## [Data shown]

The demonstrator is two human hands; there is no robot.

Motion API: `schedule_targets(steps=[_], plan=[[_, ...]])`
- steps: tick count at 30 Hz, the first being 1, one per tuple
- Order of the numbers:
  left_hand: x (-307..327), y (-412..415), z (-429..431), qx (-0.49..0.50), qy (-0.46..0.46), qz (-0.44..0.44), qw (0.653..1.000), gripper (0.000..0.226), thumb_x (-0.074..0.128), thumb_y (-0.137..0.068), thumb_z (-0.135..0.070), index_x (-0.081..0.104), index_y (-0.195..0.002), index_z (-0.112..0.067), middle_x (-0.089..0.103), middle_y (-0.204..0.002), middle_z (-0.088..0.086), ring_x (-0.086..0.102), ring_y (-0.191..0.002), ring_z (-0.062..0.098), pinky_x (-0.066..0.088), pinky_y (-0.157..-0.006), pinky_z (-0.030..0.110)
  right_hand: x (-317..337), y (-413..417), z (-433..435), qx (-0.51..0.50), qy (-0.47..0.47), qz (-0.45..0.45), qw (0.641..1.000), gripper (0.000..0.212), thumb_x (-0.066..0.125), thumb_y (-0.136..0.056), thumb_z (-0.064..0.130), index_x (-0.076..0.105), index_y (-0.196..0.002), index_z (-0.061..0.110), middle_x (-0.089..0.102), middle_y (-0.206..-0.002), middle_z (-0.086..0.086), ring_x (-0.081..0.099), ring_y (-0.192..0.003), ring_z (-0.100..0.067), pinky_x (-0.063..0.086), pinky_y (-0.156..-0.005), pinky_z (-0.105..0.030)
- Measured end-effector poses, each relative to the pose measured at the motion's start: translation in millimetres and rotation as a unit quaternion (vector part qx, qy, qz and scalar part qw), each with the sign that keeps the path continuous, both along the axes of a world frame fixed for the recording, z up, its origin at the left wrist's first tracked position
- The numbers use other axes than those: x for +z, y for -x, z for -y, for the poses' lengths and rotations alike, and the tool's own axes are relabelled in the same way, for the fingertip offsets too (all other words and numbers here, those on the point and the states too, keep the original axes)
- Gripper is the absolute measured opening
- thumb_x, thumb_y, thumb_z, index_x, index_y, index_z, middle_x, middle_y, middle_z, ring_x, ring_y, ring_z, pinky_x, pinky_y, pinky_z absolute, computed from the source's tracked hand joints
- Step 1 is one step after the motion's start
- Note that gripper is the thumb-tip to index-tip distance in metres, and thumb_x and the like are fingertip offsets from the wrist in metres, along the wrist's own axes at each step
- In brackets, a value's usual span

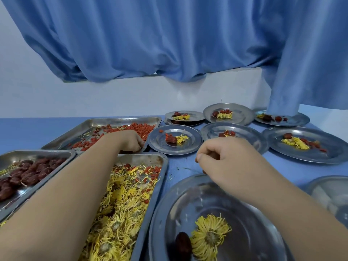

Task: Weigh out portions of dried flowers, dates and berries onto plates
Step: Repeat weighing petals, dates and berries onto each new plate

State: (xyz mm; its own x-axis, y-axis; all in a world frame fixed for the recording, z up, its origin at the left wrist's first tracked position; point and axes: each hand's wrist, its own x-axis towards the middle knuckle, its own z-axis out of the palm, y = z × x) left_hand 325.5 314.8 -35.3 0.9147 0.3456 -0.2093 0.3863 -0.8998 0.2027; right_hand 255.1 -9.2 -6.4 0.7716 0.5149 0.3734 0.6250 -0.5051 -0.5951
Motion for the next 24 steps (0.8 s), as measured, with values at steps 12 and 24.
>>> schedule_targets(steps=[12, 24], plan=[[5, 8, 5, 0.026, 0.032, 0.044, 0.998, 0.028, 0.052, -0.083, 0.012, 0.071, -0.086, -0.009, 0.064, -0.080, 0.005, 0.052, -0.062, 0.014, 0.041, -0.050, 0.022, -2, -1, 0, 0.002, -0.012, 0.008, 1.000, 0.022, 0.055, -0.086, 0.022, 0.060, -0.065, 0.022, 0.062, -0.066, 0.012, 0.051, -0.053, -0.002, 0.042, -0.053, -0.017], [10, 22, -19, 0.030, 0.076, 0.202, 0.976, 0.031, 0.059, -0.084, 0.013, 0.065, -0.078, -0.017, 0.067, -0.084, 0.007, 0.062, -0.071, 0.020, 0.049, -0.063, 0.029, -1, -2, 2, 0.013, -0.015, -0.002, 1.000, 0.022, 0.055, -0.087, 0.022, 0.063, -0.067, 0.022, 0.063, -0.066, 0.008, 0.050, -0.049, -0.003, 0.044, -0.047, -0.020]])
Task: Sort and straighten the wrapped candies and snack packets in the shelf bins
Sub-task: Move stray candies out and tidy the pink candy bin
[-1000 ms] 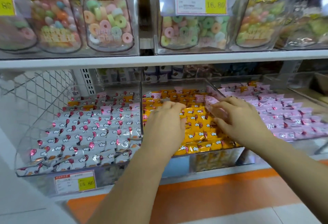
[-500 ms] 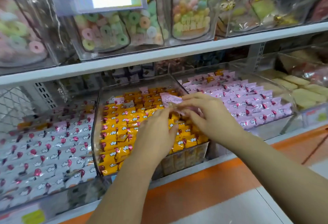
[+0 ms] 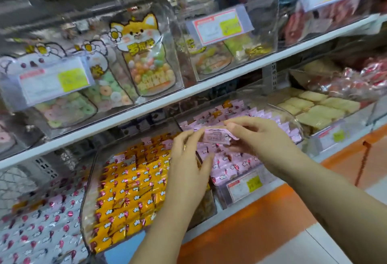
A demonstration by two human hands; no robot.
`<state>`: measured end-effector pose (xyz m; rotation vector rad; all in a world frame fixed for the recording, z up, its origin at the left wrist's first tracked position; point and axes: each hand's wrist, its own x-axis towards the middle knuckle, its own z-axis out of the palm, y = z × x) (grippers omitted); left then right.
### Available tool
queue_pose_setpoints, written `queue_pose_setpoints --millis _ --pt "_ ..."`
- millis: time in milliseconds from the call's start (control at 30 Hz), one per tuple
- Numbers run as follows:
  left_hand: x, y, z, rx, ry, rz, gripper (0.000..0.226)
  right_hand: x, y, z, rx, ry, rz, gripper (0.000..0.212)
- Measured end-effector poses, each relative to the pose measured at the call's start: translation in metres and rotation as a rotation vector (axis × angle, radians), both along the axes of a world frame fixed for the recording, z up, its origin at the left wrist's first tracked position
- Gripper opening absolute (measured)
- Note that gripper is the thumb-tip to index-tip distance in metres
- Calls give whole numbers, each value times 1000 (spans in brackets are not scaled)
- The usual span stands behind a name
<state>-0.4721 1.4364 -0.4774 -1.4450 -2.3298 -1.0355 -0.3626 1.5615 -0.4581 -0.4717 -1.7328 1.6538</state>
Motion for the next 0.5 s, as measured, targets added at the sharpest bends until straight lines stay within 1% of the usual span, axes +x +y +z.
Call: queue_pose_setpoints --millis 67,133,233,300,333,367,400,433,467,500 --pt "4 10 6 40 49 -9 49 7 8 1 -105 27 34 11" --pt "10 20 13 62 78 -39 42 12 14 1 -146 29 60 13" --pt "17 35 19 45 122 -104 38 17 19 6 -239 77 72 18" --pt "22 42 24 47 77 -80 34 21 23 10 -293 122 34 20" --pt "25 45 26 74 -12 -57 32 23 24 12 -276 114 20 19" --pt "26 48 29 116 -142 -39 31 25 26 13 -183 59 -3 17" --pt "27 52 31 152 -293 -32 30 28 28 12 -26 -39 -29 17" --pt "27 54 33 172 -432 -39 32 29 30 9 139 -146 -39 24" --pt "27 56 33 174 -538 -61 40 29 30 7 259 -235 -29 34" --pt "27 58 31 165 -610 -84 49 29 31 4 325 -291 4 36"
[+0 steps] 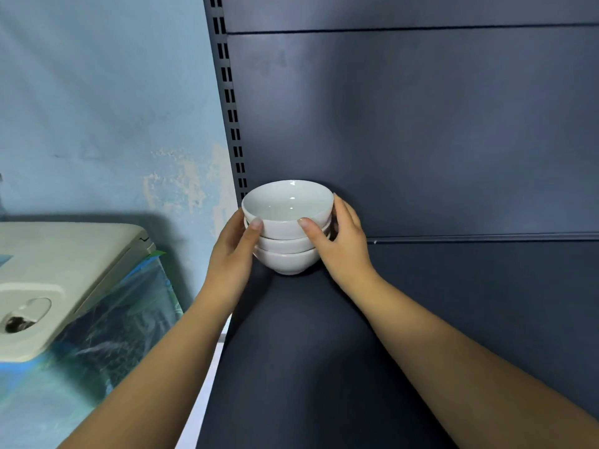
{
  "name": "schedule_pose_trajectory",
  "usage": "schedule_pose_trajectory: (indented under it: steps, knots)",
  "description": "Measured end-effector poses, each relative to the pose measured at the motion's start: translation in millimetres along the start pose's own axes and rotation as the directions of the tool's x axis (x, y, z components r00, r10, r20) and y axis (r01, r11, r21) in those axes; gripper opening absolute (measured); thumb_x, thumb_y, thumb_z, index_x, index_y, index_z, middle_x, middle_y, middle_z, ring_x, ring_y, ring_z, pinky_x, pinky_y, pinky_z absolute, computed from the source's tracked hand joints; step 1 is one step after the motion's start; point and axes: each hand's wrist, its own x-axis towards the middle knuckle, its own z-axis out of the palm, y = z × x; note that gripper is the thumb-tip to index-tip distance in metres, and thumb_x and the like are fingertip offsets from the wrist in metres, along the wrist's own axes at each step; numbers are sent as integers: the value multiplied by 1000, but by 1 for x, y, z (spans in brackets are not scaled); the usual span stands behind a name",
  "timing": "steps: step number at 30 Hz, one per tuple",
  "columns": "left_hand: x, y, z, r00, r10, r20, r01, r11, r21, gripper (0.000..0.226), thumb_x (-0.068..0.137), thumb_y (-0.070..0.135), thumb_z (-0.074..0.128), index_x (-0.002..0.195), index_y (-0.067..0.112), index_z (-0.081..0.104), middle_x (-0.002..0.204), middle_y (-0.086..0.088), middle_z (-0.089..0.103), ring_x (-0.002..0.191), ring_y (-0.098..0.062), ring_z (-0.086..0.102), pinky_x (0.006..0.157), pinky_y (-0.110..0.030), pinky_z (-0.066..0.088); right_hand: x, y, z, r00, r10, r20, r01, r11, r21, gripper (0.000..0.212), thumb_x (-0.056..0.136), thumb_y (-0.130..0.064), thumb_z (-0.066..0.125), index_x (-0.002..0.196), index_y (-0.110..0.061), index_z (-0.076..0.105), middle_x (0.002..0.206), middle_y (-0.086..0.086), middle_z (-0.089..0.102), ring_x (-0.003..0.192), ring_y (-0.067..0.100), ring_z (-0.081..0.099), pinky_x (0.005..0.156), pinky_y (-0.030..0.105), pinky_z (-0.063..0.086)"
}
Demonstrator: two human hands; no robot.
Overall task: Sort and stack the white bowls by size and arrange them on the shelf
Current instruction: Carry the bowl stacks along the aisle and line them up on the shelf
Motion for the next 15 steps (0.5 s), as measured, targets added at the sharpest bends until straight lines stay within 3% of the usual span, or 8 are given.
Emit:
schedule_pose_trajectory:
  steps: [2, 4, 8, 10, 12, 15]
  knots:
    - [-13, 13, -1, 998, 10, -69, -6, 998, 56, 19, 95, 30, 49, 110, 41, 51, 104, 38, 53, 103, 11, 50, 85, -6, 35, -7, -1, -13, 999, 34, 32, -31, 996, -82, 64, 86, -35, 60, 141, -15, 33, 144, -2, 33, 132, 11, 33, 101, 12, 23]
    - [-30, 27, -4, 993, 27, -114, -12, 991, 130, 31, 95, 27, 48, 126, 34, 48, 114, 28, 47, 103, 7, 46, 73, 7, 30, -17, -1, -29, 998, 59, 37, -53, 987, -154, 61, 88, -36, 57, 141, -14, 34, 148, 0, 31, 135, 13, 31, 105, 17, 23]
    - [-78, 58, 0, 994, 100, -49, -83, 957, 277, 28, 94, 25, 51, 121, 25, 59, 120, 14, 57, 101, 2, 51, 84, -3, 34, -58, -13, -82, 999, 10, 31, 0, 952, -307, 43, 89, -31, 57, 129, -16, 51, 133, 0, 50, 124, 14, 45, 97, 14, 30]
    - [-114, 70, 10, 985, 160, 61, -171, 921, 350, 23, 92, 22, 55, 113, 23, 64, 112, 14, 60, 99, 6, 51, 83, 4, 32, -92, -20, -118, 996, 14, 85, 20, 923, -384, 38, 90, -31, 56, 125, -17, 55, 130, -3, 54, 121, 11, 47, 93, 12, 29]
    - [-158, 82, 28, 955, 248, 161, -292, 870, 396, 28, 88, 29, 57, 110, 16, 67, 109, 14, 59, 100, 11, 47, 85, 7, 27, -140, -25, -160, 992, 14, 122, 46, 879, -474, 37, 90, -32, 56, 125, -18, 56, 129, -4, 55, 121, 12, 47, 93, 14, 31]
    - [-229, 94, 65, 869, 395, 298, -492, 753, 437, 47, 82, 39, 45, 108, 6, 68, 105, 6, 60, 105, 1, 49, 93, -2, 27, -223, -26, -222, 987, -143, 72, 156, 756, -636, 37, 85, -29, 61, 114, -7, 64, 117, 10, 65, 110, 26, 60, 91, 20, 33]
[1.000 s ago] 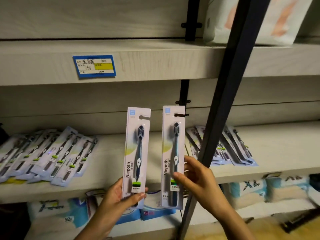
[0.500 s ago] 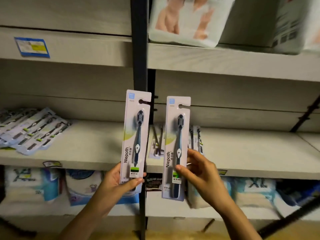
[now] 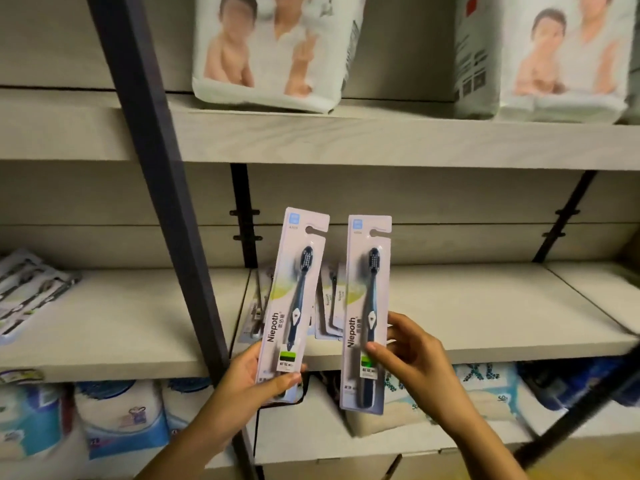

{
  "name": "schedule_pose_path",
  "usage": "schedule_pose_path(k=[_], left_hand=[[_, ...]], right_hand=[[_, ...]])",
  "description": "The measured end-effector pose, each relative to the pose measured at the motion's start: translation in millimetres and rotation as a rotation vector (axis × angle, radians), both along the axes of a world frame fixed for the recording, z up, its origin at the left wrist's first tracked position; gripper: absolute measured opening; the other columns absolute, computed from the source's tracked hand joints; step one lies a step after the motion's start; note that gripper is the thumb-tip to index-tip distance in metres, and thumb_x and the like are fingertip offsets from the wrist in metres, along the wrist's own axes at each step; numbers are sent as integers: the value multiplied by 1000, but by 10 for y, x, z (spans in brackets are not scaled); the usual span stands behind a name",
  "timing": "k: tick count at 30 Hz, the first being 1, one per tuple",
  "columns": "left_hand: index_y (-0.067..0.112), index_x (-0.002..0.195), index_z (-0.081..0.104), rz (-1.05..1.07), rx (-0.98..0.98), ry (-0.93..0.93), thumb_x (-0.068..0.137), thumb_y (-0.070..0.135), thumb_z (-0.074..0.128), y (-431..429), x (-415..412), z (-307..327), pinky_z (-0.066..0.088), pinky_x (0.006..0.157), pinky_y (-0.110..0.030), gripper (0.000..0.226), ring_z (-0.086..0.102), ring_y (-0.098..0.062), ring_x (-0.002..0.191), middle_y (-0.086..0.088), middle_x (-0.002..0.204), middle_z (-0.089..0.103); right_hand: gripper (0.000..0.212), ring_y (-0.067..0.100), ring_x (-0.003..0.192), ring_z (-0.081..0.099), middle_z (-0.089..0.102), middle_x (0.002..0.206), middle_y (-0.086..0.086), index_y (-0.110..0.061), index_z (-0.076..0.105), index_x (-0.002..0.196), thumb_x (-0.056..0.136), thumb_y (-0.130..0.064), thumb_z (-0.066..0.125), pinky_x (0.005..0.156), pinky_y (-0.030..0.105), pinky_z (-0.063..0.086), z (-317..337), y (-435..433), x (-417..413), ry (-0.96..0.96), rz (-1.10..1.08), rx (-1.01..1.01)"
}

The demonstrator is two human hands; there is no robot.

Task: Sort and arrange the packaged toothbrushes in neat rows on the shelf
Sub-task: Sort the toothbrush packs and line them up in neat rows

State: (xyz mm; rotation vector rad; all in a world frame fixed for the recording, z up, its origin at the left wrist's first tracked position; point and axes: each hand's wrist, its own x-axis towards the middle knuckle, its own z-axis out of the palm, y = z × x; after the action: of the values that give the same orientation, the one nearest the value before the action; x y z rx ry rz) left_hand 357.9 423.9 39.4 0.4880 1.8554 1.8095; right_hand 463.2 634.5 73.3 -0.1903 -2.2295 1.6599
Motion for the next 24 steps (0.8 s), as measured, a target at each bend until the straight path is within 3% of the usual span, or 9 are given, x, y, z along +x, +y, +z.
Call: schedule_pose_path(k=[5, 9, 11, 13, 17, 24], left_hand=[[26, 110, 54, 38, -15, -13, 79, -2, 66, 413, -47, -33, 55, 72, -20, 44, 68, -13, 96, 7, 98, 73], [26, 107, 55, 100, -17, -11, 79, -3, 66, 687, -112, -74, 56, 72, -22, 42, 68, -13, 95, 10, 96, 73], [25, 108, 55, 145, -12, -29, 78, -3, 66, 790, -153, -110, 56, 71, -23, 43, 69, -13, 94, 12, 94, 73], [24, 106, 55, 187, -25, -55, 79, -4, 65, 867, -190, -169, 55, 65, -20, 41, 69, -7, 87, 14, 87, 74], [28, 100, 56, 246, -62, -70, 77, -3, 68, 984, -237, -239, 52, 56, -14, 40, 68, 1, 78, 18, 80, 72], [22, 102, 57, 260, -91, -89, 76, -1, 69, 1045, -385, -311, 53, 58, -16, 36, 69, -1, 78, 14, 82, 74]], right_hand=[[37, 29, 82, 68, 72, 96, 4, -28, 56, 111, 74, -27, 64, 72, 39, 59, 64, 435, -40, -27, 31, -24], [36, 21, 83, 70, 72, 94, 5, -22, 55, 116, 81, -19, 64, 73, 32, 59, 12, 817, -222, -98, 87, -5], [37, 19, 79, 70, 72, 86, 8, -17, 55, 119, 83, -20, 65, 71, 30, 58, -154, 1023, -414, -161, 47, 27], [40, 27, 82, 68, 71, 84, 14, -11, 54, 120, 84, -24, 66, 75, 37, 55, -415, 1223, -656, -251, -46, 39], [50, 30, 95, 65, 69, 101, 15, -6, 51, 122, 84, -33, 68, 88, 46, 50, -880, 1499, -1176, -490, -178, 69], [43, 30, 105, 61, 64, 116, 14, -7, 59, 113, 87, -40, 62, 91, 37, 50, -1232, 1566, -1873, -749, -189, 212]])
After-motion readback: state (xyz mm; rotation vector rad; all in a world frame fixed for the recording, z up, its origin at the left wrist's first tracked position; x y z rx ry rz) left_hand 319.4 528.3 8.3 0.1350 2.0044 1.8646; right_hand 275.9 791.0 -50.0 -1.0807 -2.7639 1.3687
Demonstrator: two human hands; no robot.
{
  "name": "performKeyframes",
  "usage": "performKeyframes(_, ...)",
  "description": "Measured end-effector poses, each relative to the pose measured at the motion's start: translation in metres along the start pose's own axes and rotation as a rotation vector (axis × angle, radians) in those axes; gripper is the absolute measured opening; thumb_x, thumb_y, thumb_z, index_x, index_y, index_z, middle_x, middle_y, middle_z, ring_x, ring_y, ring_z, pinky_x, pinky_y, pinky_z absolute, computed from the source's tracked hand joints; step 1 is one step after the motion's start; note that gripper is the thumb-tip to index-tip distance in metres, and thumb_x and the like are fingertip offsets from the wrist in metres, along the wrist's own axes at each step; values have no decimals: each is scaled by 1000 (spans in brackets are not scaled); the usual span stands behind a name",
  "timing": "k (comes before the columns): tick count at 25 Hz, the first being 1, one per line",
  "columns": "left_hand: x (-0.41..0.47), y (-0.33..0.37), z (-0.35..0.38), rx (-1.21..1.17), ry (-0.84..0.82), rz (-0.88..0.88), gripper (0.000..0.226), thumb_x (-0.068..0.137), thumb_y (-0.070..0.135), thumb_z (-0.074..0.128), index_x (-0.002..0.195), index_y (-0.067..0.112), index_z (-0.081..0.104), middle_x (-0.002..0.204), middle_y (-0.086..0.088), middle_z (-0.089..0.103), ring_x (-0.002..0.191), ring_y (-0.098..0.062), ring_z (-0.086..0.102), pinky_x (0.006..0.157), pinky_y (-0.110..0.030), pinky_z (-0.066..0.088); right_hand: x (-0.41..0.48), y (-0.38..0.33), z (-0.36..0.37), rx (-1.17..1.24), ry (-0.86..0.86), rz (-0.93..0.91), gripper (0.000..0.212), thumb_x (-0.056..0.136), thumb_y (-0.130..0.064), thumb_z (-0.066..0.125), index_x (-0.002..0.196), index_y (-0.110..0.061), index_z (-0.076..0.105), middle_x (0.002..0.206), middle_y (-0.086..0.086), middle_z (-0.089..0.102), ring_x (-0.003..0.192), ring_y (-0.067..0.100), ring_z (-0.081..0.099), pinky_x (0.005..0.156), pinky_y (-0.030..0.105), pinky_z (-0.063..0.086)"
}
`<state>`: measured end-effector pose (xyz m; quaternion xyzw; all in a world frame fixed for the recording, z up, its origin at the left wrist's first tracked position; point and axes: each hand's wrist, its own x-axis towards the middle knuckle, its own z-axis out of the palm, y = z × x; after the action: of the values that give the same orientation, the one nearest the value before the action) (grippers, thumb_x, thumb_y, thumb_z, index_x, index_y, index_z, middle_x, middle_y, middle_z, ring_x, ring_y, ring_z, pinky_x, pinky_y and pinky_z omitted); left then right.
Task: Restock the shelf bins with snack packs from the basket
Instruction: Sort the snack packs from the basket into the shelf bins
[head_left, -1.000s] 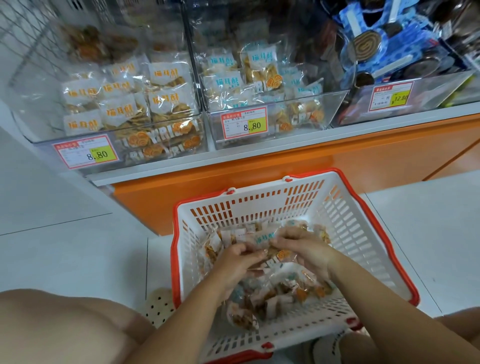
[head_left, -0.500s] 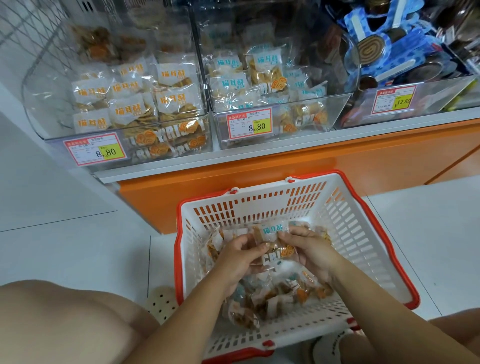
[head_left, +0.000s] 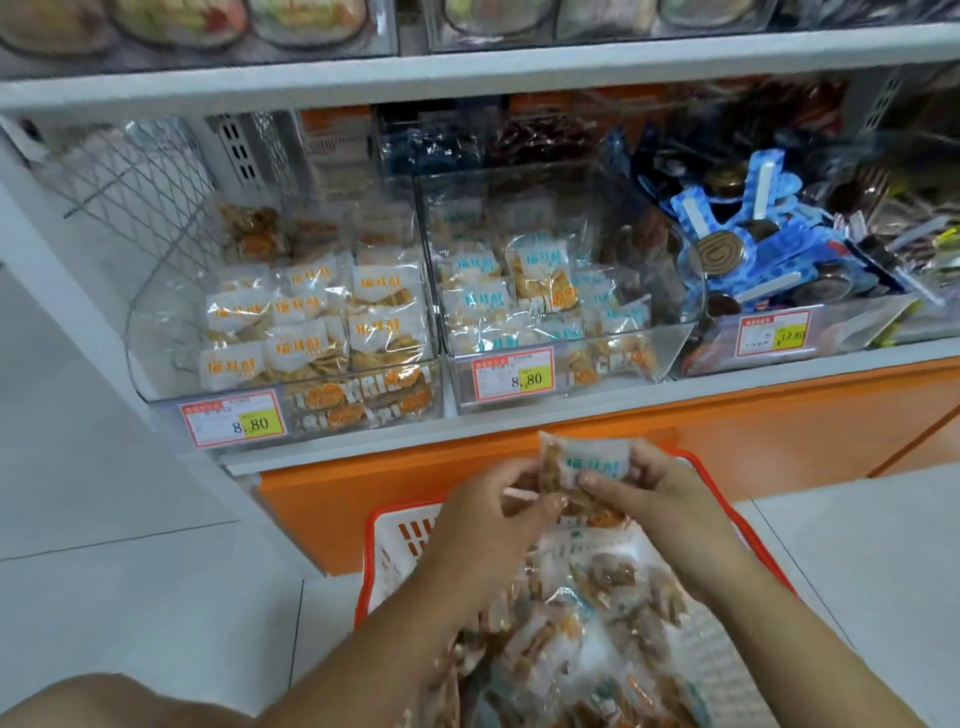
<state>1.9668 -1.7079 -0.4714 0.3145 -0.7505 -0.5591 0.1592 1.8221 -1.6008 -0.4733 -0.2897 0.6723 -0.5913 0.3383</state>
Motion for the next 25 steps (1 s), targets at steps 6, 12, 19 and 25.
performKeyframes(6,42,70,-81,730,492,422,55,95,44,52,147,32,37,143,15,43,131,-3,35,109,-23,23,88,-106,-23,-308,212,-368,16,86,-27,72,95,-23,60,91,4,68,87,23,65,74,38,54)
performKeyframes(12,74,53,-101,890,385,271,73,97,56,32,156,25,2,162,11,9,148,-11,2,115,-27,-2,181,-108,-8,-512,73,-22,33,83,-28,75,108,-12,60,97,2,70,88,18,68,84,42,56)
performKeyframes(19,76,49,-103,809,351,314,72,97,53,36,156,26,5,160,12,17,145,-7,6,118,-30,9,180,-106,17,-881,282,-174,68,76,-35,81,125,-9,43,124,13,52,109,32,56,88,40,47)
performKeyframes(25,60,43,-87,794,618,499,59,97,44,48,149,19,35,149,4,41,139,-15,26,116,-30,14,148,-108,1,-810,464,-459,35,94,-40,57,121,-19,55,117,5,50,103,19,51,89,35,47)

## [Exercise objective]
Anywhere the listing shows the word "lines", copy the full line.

## [Result for this exercise]
Motion for the next 0.5 s, as measured, targets added at the sharpest bends until straight lines stay within 1% of the usual span, axes +x +y +z.
Motion for the next 15 steps (0.5 s), as measured, targets added at the sharpest bends until straight lines stay within 3% of the usual span, or 8 are given.

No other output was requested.